Machelidon on Laporte, ed. (2014)

Sand, George. Œuvres complètes. 1861. La Famille de Germandre. Ed. Dominique Laporte. Paris: Éditions Champion, 2014. Pp. 321. ISBN 978-2-7453-2297-5

La Famille de Germandre is the latest publication in the comprehensive series of George Sand’s Œuvres complètes directed by nineteenth-century French literature scholar Béatrice Didier. The text of this lesser-known novella, based on the 1872 Michel Lévy (fifth) edition, was established by Dominique Laporte. The volume includes a lengthy “présentation,” the richly annotated text, a list of variants, external documents, and a short but helpful bibliography.

First published in serial form in the Journal des Débats in 1861, the novella was reprinted throughout the nineteenth century. Yet the bibliography included in this edition, and research on Worldcat, suggest that the short novel has fallen into near-oblivion in the twentieth and twenty-first centuries. Laporte’s scholarly edition will hopefully reverse this trend.

The novella tells the story of an aristocratic family torn apart by the French Revolution and reunited in July 1808 for the funeral and reading of the testament of the eccentric and misogynistic Marquis de Germandre. Sand succeeds in creating suspense around the question of inheritance as the marquis has arranged to bequeath his mansion, his land, and the rest of his fortune to the relative skilled and educated enough to open a sphinx-shaped safe box by deciphering its ancient multilingual inscription. The marquis’ challenge thus builds on the new popularity of Egyptology in France, which followed Bonaparte’s expedition and the discovery of the Rosetta stone in 1799. The aristocratic family reunion also allows Sand to examine the varying fortunes of the French nobility impacted by the turmoil of the Revolution and obliged to adapt itself to changing times and social roles. As the plot unravels in the compact time-span of three days, Sand develops her favorite theme of the regeneration of the aristocracy through the good sense, humility, hard work, and ingeniousness of the peasantry, a theme she would return to in her novel Nanon (1872).

In La Famille de Germandre peasantry is represented by the déclassé and impoverished “chevalier” Sylvain de Germandre, the son of the marquis’ youngest brother, who was originally excluded from inheritance by the rule of primogeniture prevailing under the Ancien Régime. The well-named Sylvain’s class transgression and demotion is further emphasized by his love marriage with a local shepherdess. Now widowed, he survives with his sister and two children on a family farm, land which he tills with his own hands and sweat. The renewing power of the peasantry over a fairly useless rural aristocracy deprived of its past social and political roles is affirmed in a double marriage at the end of the work. Sylvain proves to be the only deserving heir when he solves the marquis’ riddle through his self-acquired education and he wins the love of his cousin Hortense de Sévigny. The cynical and embittered Octave, the descendant of the Count de Germandre, “sans ressources et sans instruction,” serves as a foil to Sylvain. Though he has put his military skills and patriotic pride at the service of Napoleon I (like Sand’s own father), his life lacks meaning and he avoids suicide thanks to the love of Corisande, Sylvain’s sister, who helps manage the farm and raises the children. The Republican idea of the rejuvenation of old blood nobility through exogamic marriage with lower classes remained an important theme in Sand’s life and work.
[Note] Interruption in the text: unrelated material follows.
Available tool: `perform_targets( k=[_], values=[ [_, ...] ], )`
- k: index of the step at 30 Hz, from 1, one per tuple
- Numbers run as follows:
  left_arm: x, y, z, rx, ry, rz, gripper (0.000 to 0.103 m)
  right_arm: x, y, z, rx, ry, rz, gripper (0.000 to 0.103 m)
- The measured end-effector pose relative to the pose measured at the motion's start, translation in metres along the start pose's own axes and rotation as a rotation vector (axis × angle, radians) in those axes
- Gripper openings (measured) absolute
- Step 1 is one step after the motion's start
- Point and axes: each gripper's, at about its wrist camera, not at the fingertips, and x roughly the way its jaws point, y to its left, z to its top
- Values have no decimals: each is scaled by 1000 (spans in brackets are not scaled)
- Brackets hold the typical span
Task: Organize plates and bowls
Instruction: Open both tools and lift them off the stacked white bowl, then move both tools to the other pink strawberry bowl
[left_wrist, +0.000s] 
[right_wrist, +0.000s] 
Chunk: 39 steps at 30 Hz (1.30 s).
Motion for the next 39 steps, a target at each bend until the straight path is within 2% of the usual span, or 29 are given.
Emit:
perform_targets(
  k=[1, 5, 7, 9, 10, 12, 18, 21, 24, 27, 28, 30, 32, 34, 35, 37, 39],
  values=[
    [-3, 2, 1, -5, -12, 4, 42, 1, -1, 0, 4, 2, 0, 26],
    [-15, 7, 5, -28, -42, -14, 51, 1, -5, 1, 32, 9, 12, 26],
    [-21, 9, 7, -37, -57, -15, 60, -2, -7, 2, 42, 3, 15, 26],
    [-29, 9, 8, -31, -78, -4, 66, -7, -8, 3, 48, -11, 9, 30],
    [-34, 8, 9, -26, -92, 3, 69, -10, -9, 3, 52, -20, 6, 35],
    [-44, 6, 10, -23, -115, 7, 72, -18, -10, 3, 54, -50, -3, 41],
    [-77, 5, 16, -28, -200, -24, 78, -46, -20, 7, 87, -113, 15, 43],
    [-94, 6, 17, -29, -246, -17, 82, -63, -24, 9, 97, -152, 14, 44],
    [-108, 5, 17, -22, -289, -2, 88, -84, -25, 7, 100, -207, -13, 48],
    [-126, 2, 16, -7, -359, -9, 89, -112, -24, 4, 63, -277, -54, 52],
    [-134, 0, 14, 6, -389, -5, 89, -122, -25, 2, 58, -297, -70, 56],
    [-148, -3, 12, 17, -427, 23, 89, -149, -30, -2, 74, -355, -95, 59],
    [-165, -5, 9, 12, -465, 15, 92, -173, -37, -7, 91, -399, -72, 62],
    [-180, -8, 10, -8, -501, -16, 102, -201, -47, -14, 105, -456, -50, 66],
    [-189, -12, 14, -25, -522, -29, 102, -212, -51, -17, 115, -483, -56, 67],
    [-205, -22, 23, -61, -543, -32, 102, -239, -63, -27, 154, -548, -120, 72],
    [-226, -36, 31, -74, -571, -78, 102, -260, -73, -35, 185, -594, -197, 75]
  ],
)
Another Romantic and Sandian theme of the contradictory power of nature (as source of life and death) also prominently figures in the novella, together with what Dominique Laporte documents as a very “modern”-sounding plea to protect natural landscapes and ecosystems endangered by regional industrialization (29–30).

La Famille de Germandre is therefore an important, timely, and welcome republication, which encapsulates in compact form several themes representative of Sand’s oeuvre. Stylistically, it is structured around dialogues where characters reveal themselves in dramatic manner. This characteristic is explained by the novella’s genesis, born of a play created for the Nohant theater and which Sand was hoping to rewrite for the Paris stage. As a result, the novella would be good for young readers and language students seeking access to Sand’s fictional universe through a fairly short text. Dominique Laporte’s careful and well-researched critical edition follows the format of Champion’s Œuvres complètes series, intended for scholars, academics, and other well-read Sand fans. The fifty-seven-page presentation is packed with fascinating details that would be more effective if it were placed after the text itself, to point to further avenues of scholarly inquiry.

The selected documents from the 1850s and 1860s, which the editor has included at the end of the volume, point to the intersection between Sand’s fiction and nineteenth-century interests and developments in architecture, archeology, numismatics, physics, chemistry, and the sciences more generally. Together with the footnotes, they reflect the breadth of Sand’s documentation, readings, and interests. The merits of Laporte’s edition are clear and numerous; we hope it will pave the way for a less academic, more user-friendly version for French and American students, who will find La Famille de Germandre to be a rich, attractive, and suspenseful introduction to Sand’s late work.